Harga makanan yang dijual di sana juga ramah pada kantong mahasiswa, hal ini juga yang membuat warungnya jadi primadona mahasiswa berkantong cekak. Satu porsi nasi campur hanya dibanderol dengan harga Rp10 ribu sampai Rp18 ribu. Menu yang ditawarkan mulai sari nasi urat-urat dengan lauk seperti mie, tempe, mendol, bakwan jagung, sate komoh, hingga ayam goreng.

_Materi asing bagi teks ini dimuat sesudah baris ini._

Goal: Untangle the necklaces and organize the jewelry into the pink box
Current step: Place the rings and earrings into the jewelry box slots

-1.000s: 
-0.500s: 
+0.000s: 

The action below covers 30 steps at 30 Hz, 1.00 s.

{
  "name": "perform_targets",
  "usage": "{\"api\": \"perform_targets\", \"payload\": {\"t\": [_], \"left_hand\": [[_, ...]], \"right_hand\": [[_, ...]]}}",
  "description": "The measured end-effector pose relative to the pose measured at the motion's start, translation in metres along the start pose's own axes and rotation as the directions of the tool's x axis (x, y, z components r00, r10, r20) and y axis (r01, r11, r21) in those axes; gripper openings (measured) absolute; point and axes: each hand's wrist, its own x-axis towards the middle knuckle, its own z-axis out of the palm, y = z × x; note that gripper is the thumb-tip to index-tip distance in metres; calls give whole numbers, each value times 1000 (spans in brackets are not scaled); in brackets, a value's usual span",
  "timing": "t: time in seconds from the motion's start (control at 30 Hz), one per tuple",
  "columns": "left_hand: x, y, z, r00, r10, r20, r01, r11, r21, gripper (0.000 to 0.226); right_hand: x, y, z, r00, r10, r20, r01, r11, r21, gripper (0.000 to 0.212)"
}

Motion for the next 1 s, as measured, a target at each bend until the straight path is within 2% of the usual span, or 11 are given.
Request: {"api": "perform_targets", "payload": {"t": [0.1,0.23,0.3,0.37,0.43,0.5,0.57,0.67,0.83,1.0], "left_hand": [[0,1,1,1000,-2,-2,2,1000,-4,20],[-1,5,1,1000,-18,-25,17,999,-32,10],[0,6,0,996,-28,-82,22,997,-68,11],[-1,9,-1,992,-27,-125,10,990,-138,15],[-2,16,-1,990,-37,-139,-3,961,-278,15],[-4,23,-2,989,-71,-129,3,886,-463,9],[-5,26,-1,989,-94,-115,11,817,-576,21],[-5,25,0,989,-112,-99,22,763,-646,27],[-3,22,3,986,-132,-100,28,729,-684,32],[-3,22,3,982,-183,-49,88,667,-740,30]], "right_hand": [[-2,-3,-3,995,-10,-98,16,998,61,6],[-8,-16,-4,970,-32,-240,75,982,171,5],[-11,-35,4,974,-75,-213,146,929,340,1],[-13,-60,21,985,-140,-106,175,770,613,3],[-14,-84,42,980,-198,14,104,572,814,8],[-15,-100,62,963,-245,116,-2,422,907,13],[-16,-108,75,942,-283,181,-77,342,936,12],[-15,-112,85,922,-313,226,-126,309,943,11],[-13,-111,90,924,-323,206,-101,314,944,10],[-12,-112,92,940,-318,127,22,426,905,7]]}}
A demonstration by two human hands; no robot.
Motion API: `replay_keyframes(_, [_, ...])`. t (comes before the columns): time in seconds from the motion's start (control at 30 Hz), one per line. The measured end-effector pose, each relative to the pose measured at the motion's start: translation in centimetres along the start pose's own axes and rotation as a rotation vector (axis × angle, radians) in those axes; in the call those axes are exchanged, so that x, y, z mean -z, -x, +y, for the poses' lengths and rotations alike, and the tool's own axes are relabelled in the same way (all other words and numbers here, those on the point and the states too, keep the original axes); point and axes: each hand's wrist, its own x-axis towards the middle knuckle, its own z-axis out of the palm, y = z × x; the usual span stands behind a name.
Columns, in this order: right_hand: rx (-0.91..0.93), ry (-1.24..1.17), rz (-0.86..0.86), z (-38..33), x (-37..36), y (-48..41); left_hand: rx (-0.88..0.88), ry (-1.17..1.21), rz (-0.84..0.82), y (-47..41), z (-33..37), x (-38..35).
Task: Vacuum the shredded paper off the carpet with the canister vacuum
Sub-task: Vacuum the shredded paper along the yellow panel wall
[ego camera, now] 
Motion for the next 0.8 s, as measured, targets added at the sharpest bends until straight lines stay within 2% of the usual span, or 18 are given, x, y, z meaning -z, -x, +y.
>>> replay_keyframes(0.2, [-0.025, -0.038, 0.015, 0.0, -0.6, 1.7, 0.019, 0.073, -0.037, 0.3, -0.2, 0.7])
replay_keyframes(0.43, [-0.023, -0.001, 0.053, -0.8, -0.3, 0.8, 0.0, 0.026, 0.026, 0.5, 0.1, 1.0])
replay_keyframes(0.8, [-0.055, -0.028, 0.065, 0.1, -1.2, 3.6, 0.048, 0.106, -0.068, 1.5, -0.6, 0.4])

"Karena pembeli makin banyak, pada 2017 kita pindah ke sini yang bangunannya lebih luas dan nama warungnya diganti jadi Warung Arema. Tapi masih sama tetap di Jalan Zainul Arifin, soalnya kalau pindah terlalu jauh takutnya pelanggan lama jadi gak datang lagi," bebernya.